La mayoría de los ciudadanos
rusos corrientes saben que en el país aún subsiste la religión y muchos están
deseosos de aprender más sobre ella. También son muchos los que pueden recordar cómo sus padres y abuelos se
aferraban a las creencias y prácticas tradicionales y deseaban que sus hijos al
menos recibieran el bautismo; y recuerdan con una mezcla de cariño y nostalgia
la bondad de aquella generación que más tarde les enseñaron a ridiculizar en la
escuela a causa de sus “Supersticiones”. ¿Era la religión -se preguntaban ahora- lo que hacía de los ancianos
buenas personas? ¿Era lo que hacía
llegar al momento de la muerte con una fe intacta? También se hacen preguntas acerca de una religión
que mueve a vecinos y colegas que les consta que siguen practicando su fe a
enfrentarse al escarnio y al acoso, a pequeñas persecuciones y a la pérdida de
privilegios sociales, al sufrimiento y al sacrificio personales. ¿Hay algo de
verdad en ella -se preguntan - y realmente puede ser tan importante, marcar una
diferencia tan grande en la vida del hombre?

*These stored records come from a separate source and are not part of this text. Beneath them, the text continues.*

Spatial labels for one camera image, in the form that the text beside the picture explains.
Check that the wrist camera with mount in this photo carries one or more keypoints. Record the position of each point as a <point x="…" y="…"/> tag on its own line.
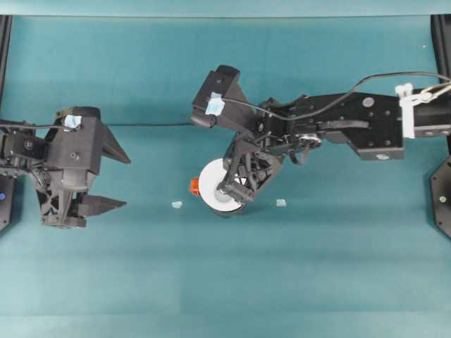
<point x="229" y="88"/>
<point x="75" y="151"/>

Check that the white paper cup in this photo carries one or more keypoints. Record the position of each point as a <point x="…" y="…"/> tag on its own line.
<point x="208" y="179"/>

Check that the small white paper scrap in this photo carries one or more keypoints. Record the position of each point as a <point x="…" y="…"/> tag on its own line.
<point x="176" y="204"/>
<point x="280" y="203"/>

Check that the black frame rail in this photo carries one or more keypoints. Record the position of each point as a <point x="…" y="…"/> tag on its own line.
<point x="442" y="45"/>
<point x="3" y="53"/>

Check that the blue-green backdrop sheet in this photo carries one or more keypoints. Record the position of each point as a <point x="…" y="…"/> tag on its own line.
<point x="225" y="7"/>

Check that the blue-green table cloth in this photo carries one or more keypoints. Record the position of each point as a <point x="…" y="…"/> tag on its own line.
<point x="225" y="281"/>

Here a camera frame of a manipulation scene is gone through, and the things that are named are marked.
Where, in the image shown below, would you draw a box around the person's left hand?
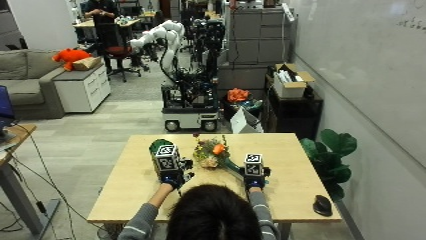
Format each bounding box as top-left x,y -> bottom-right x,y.
159,159 -> 196,190

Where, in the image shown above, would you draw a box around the person's right hand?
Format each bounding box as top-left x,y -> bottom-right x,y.
239,165 -> 273,190

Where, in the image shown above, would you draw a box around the flower bouquet with orange bloom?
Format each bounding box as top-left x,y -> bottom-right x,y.
191,132 -> 245,174

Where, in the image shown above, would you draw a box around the green vase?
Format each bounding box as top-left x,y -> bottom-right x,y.
148,138 -> 176,175

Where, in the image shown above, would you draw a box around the white marker cube left glove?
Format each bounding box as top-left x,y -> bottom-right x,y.
152,143 -> 183,173

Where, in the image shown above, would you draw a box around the white marker cube glove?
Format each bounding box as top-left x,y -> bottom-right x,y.
243,152 -> 267,177
152,143 -> 183,173

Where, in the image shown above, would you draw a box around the white marker cube right glove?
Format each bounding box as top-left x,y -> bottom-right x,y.
243,152 -> 267,177

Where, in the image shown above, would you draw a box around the light wooden table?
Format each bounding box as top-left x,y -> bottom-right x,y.
87,132 -> 344,225

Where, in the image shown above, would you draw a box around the white paper bag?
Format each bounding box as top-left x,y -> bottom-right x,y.
229,106 -> 265,135

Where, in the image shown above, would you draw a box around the orange flower bunch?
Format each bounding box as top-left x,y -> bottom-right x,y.
227,87 -> 252,104

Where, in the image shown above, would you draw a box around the black shelf unit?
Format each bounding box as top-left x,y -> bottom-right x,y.
264,74 -> 325,141

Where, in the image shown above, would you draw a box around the green leafy potted plant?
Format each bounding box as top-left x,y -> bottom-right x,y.
300,128 -> 360,202

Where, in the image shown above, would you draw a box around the black computer mouse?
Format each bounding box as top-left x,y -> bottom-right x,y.
312,194 -> 335,218

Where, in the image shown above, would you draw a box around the white drawer cabinet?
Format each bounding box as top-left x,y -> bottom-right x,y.
52,63 -> 114,114

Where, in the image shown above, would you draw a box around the open cardboard box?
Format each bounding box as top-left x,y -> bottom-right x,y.
271,62 -> 317,100

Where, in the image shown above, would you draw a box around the black robot equipment rack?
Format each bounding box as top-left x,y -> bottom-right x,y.
191,18 -> 228,83

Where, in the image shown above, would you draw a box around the brown paper bag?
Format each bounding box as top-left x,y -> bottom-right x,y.
72,56 -> 104,72

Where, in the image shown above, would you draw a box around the black office chair red seat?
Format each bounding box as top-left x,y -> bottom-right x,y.
94,21 -> 144,83

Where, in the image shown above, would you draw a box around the wooden side desk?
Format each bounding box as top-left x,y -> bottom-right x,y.
0,123 -> 62,236

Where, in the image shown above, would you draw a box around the grey metal cabinets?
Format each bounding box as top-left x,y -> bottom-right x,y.
225,7 -> 296,66

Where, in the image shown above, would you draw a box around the orange plush toy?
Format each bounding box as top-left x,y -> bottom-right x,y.
51,48 -> 94,72

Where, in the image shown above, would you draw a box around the grey sofa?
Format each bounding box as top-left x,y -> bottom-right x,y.
0,48 -> 68,120

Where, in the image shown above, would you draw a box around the blue laptop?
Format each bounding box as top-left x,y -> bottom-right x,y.
0,85 -> 18,129

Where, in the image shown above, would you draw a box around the wooden background desk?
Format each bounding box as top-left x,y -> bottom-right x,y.
72,17 -> 143,30

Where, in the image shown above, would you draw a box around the black floor cable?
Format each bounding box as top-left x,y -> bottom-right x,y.
0,123 -> 106,234

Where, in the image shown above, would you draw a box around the white wall board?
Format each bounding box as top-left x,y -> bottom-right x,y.
291,0 -> 426,168

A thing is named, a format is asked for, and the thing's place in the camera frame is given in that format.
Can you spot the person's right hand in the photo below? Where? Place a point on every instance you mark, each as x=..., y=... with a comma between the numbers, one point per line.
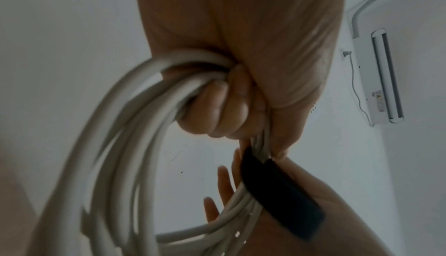
x=313, y=221

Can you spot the white wall air conditioner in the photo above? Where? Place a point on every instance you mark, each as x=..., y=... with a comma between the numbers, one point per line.
x=379, y=78

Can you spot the white air conditioner pipe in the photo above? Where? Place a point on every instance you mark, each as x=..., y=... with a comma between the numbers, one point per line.
x=369, y=4

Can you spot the person's left hand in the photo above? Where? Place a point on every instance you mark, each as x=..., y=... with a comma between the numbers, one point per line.
x=251, y=23

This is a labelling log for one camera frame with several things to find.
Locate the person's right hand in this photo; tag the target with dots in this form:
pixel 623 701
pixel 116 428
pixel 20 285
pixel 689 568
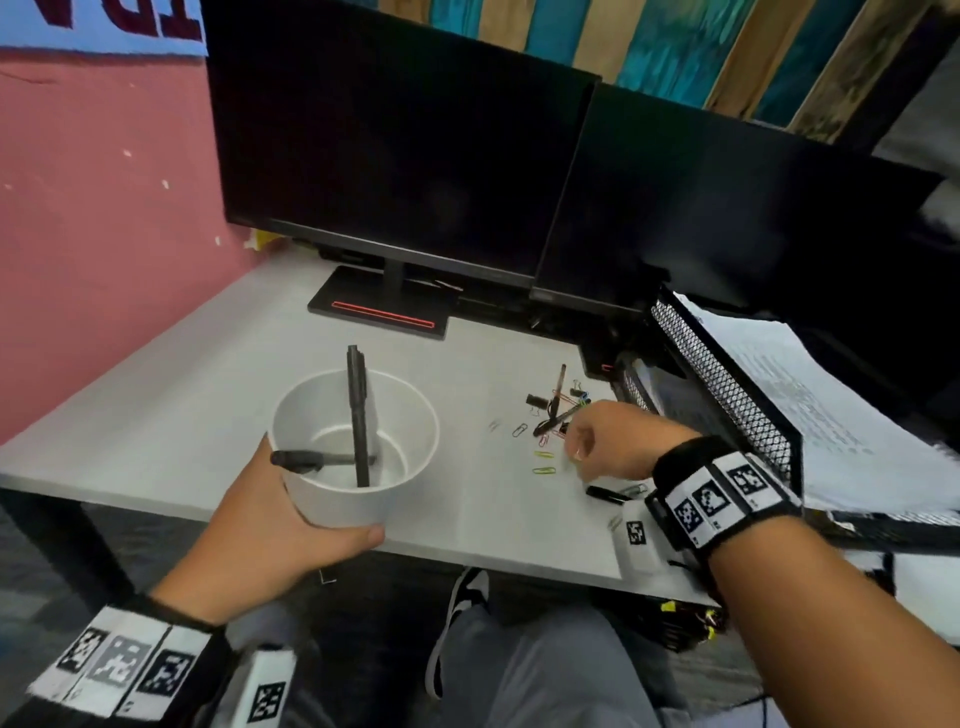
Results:
pixel 630 442

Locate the person's left hand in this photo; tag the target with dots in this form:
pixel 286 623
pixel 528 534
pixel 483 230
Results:
pixel 247 547

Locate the coloured paper clips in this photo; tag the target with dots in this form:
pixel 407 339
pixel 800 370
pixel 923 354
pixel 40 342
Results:
pixel 544 471

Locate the white paper cup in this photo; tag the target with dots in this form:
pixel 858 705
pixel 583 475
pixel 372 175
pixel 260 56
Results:
pixel 352 502

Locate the papers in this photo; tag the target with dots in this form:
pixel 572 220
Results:
pixel 825 405

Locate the person's right forearm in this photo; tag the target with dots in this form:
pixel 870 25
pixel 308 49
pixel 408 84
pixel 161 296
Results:
pixel 832 630

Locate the white desk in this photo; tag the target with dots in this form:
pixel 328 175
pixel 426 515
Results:
pixel 187 397

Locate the small white floor scrap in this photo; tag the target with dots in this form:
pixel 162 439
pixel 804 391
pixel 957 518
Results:
pixel 328 577

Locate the black mesh paper tray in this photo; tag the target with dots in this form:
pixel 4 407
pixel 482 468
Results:
pixel 720 375

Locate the black computer monitor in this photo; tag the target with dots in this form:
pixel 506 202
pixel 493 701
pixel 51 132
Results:
pixel 712 210
pixel 390 127

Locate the yellow paper scrap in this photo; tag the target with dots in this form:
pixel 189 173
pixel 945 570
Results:
pixel 260 240

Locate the blue sign with maroon letters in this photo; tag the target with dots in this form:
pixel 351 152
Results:
pixel 97 26

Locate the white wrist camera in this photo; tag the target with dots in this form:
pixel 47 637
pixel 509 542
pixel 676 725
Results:
pixel 262 694
pixel 641 536

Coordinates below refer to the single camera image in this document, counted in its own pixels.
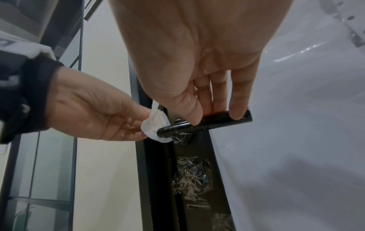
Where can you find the white tissue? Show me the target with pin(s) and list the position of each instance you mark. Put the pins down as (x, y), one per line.
(155, 126)

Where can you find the black framed glass partition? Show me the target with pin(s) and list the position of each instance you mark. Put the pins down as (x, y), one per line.
(42, 169)

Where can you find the person's right hand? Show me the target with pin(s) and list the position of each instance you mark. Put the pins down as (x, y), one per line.
(194, 45)

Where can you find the white paper sheets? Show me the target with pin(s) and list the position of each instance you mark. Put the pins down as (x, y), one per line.
(299, 124)

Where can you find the person's left hand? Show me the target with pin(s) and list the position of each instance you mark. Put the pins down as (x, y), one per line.
(91, 112)

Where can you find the clear bag of screws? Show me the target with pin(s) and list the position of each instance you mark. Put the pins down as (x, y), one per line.
(192, 178)

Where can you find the crumpled clear tape patch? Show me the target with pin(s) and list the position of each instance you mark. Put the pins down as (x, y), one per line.
(222, 222)

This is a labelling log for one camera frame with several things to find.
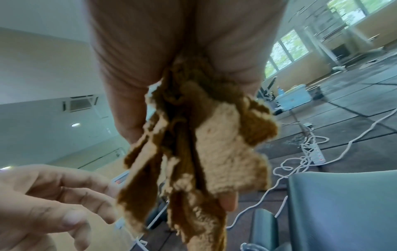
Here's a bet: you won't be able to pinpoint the person's left hand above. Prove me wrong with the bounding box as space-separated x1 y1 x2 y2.
0 164 122 251

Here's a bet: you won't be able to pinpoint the person's right hand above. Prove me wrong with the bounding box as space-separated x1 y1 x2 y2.
86 0 288 212

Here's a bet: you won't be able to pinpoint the brown cleaning cloth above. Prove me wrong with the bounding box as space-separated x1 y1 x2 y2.
116 51 282 251

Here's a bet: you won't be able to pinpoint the ribbed black bench seat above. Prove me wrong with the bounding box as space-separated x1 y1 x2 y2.
287 170 397 251

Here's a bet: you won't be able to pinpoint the wide glass window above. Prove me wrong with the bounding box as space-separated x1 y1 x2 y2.
327 0 384 26
263 29 311 77

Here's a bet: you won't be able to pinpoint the white ceiling air vent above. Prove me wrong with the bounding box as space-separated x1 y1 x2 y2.
62 95 99 113

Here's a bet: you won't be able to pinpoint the translucent plastic storage box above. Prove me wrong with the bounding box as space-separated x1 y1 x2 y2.
274 84 313 112

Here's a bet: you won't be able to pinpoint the small metal bucket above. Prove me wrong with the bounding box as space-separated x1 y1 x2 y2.
308 85 325 100

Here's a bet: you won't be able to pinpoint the white power strip red switches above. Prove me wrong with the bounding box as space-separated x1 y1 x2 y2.
302 142 327 165

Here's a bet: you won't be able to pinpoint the black foam roller pad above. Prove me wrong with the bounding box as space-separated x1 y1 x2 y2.
248 208 280 251

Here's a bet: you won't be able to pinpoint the white power strip with cable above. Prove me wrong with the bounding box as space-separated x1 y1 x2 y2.
226 122 331 230

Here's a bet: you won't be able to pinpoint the long white cord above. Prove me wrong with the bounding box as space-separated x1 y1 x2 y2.
323 108 397 165

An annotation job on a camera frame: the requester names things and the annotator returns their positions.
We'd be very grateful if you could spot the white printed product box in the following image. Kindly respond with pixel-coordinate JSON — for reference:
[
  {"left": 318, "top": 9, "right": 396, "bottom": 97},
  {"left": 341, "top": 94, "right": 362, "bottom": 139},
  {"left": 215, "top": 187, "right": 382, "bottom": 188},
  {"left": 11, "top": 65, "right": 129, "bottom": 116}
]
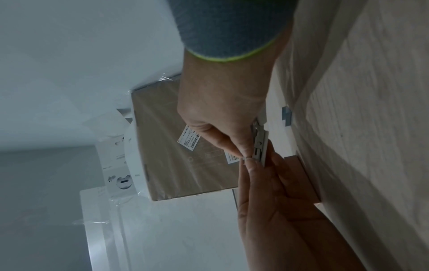
[{"left": 96, "top": 107, "right": 139, "bottom": 203}]

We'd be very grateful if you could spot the grey wrist cuff lime trim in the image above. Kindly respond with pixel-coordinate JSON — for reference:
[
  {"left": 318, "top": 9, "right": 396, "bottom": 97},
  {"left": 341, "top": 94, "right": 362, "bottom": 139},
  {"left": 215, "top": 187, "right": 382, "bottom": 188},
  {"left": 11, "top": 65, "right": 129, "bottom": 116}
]
[{"left": 166, "top": 0, "right": 299, "bottom": 63}]

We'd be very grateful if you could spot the large brown cardboard box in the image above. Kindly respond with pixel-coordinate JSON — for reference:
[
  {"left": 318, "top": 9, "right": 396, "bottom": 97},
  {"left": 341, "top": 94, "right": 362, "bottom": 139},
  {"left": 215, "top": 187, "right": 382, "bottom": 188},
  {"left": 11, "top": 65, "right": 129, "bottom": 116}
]
[{"left": 123, "top": 80, "right": 242, "bottom": 202}]

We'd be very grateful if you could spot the person's right hand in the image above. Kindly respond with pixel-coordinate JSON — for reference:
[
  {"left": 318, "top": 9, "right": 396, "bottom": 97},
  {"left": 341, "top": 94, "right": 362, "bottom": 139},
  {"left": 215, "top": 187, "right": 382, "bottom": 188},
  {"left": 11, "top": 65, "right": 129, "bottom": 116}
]
[{"left": 176, "top": 34, "right": 293, "bottom": 161}]

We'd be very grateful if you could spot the blue dotted staples box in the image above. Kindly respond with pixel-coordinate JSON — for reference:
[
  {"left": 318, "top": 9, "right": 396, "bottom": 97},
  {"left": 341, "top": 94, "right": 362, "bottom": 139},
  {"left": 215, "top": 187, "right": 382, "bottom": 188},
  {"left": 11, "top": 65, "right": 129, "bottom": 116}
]
[{"left": 280, "top": 105, "right": 295, "bottom": 127}]

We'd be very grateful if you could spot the person's left hand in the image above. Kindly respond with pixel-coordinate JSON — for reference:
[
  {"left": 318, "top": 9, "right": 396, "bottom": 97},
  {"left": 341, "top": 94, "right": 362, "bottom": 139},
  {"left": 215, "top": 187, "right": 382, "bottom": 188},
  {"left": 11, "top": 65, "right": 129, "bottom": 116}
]
[{"left": 236, "top": 145, "right": 373, "bottom": 271}]

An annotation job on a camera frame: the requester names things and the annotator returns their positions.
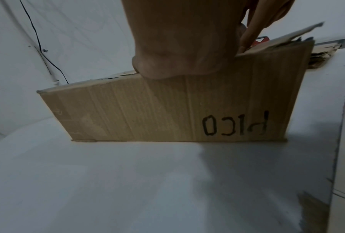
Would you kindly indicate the person's left hand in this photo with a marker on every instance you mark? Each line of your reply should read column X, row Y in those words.
column 184, row 41

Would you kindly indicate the small low cardboard box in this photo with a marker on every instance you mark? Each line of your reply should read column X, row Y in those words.
column 322, row 57
column 161, row 109

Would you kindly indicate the person's right hand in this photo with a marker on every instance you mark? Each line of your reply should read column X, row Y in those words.
column 267, row 13

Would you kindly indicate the red chair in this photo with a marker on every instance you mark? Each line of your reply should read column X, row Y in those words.
column 260, row 41

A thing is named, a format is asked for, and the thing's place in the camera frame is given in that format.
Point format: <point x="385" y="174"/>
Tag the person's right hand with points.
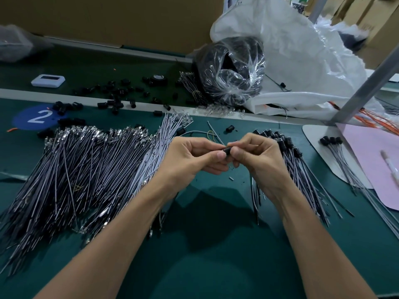
<point x="262" y="162"/>

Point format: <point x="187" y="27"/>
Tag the person's left hand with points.
<point x="187" y="162"/>

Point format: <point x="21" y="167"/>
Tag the black plastic caps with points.
<point x="112" y="99"/>

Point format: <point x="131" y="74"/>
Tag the person's right forearm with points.
<point x="321" y="252"/>

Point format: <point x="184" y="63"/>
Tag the person's left forearm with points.
<point x="100" y="252"/>

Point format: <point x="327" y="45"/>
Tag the clear bag with black contents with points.
<point x="230" y="71"/>

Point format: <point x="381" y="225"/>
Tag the pink paper sheet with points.
<point x="368" y="155"/>

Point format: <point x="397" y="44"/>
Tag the large white plastic sack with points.
<point x="299" y="56"/>

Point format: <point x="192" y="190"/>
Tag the white pen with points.
<point x="391" y="166"/>

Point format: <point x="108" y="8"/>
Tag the brown cardboard panel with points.
<point x="124" y="21"/>

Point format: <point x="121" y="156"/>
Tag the blue round number sticker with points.
<point x="34" y="117"/>

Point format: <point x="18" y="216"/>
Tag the small white timer device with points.
<point x="48" y="81"/>

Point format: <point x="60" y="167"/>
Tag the clear plastic strip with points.
<point x="12" y="175"/>

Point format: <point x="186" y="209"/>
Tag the stack of cardboard boxes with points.
<point x="377" y="21"/>

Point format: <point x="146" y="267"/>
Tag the crumpled clear plastic bag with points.
<point x="18" y="43"/>

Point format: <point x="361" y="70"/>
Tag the grey metal frame post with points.
<point x="365" y="87"/>
<point x="318" y="8"/>

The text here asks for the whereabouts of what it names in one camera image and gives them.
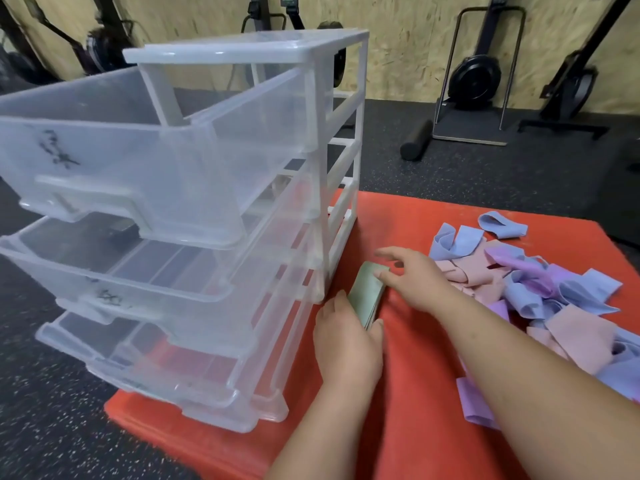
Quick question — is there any black upright rowing machine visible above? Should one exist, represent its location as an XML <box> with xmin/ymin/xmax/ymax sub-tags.
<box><xmin>517</xmin><ymin>0</ymin><xmax>640</xmax><ymax>141</ymax></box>

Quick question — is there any red soft plyo box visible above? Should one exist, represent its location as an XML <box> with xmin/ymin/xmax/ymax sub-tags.
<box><xmin>105</xmin><ymin>189</ymin><xmax>640</xmax><ymax>480</ymax></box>

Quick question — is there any black ski machine with stand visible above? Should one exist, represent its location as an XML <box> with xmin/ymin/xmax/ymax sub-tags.
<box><xmin>432</xmin><ymin>0</ymin><xmax>527</xmax><ymax>147</ymax></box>

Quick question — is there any pile of mixed resistance bands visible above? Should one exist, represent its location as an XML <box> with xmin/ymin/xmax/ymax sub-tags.
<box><xmin>429</xmin><ymin>210</ymin><xmax>640</xmax><ymax>431</ymax></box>

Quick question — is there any person's right hand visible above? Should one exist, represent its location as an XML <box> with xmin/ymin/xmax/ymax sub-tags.
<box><xmin>373</xmin><ymin>246</ymin><xmax>459</xmax><ymax>315</ymax></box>

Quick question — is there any translucent plastic drawer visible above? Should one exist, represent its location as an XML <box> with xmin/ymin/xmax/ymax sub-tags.
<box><xmin>0</xmin><ymin>209</ymin><xmax>323</xmax><ymax>353</ymax></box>
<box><xmin>35</xmin><ymin>289</ymin><xmax>321</xmax><ymax>411</ymax></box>
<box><xmin>0</xmin><ymin>64</ymin><xmax>313</xmax><ymax>251</ymax></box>
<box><xmin>85</xmin><ymin>339</ymin><xmax>292</xmax><ymax>435</ymax></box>

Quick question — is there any person's left hand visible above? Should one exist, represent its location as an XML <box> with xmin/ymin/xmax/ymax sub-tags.
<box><xmin>313</xmin><ymin>289</ymin><xmax>386</xmax><ymax>397</ymax></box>

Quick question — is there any stack of green bands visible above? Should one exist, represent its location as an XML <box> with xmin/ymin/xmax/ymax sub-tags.
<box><xmin>347</xmin><ymin>261</ymin><xmax>392</xmax><ymax>331</ymax></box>

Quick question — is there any person's right forearm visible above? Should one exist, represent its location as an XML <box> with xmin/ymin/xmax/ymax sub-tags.
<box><xmin>432</xmin><ymin>289</ymin><xmax>640</xmax><ymax>480</ymax></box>

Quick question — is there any clear plastic drawer unit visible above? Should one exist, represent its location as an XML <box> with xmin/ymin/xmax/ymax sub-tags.
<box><xmin>122</xmin><ymin>28</ymin><xmax>370</xmax><ymax>305</ymax></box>

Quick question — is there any black foam roller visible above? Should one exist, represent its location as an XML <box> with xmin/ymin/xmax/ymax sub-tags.
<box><xmin>399</xmin><ymin>118</ymin><xmax>435</xmax><ymax>163</ymax></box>

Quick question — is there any person's left forearm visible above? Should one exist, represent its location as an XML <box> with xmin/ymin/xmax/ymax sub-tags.
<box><xmin>267</xmin><ymin>382</ymin><xmax>381</xmax><ymax>480</ymax></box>

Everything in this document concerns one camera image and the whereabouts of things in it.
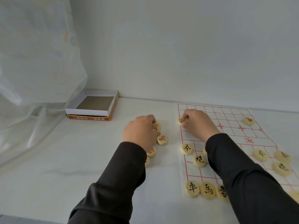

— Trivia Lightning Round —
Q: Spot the person's left hand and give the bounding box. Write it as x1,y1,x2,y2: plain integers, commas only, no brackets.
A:
122,114,161,153

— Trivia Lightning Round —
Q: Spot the person's right hand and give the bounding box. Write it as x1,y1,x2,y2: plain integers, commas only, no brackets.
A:
182,109,222,143

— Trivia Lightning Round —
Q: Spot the pile of wooden xiangqi pieces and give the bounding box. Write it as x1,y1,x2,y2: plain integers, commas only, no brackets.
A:
144,134,168,168

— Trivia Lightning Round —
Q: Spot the red grid xiangqi board sheet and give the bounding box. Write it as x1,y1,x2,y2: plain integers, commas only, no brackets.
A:
177,103,299,198

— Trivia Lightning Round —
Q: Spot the person's right forearm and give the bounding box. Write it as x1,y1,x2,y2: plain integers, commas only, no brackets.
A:
205,133,299,224

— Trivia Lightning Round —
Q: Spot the person's left forearm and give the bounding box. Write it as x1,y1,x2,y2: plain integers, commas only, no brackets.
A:
68,142,148,224

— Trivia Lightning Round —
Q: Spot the white cardboard box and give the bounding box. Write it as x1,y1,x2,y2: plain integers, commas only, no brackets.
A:
64,90,120,122

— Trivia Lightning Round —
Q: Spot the sheer white curtain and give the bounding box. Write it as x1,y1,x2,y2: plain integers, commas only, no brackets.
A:
0,0,88,166

El ejemplo de esos valientes
cristianos, la curiosidad y las preguntas que suscitan, no logran muchos conversos como tampoco los lograron mis
conversaciones ni mis explicaciones. Pero
sin duda preparan el terreno para la semilla de la fe que solo Dios puede
plantar en los corazones de los hombres. A través de los admirables caminos de
su providencia, Dios se sirve de muchos medios para alcanzar su fin. Incluso el
comunismo, a pesar de su objetivo expreso de acabar con la religión y con
toda fe en Dios, tiene un significado en
el plan divino. Hay en él mucho de implacable, de cruel, de violento, pero ha
eliminado también mucha corrupción; ha empezado a construir una nueva sociedad dedicada -por irónico
que parezca- a la humanidad. Desde un punto de vista puramente natural, su
preocupación por el hombre ha hecho mucho bien; la gente, a través del
sufrimiento -y mucho sufrimiento
innecesario, no cabe duda-, ha respondido a sus severas exigencias con grandes
sacrificios, con un espíritu de entrega y un sentido de la fraternidad que
podrían ser la envidia de muchos países cristianos. Sin duda, las semillas de la fe que Dios plantará en
su momento acabarán hallando en sus corazones un suelo fértil y una abundante
cosecha.
Mi apostolado entre esas
personas, a través -una vez más- de los misteriosos caminos de que se vale la
providencia, ha concluido. Pero las recuerdo con cariño y con nostalgia; rezo
por ellas todos los días. Sigo recordándolas cada mañana en mi misa, a ellas y
a mis cristianos rusos de Norilsk y Krasnoyarsk, a mis compañeros y a mis
amigos de los campos de prisioneros. Y ofrezco por su salvación eterna y por su
felicidad junto a Dios mis oraciones, mi trabajo y mis sufrimientos diarios.
Ahora como entonces, esa es mi misión en el reino, lo que Dios quiere de mí, y
acepto y abrazo cada día su voluntad.